Problem to solve:
Could you print exactly the lines of the listing below, starting at the line that has "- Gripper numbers" and ending at the line that has "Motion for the", and only those lines?

Supplied data:
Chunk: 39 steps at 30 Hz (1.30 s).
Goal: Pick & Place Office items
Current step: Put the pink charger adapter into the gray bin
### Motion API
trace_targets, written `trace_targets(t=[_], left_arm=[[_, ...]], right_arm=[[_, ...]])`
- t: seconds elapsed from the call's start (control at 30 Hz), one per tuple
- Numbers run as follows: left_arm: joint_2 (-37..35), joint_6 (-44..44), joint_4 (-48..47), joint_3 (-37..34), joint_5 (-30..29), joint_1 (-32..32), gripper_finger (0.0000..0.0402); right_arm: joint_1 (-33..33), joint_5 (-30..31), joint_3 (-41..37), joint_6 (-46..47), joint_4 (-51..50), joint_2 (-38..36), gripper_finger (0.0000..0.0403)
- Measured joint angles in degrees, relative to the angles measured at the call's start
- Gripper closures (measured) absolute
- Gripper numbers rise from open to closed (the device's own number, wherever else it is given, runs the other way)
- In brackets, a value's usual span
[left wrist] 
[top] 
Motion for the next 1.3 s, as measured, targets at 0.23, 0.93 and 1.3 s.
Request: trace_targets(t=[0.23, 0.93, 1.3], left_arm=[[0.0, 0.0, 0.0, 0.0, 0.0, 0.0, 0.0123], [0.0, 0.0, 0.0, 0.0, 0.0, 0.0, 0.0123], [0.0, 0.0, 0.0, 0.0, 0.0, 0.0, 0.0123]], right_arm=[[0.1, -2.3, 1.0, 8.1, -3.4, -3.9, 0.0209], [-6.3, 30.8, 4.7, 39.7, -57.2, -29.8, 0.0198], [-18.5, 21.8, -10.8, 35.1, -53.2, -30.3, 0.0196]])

Problem solution:
- Gripper numbers rise from open to closed (the device's own number, wherever else it is given, runs the other way)
- In brackets, a value's usual span
[left wrist] 
[top] 
Motion for the next 1.3 s, as measured, targets at 0.23, 0.93 and 1.3 s.

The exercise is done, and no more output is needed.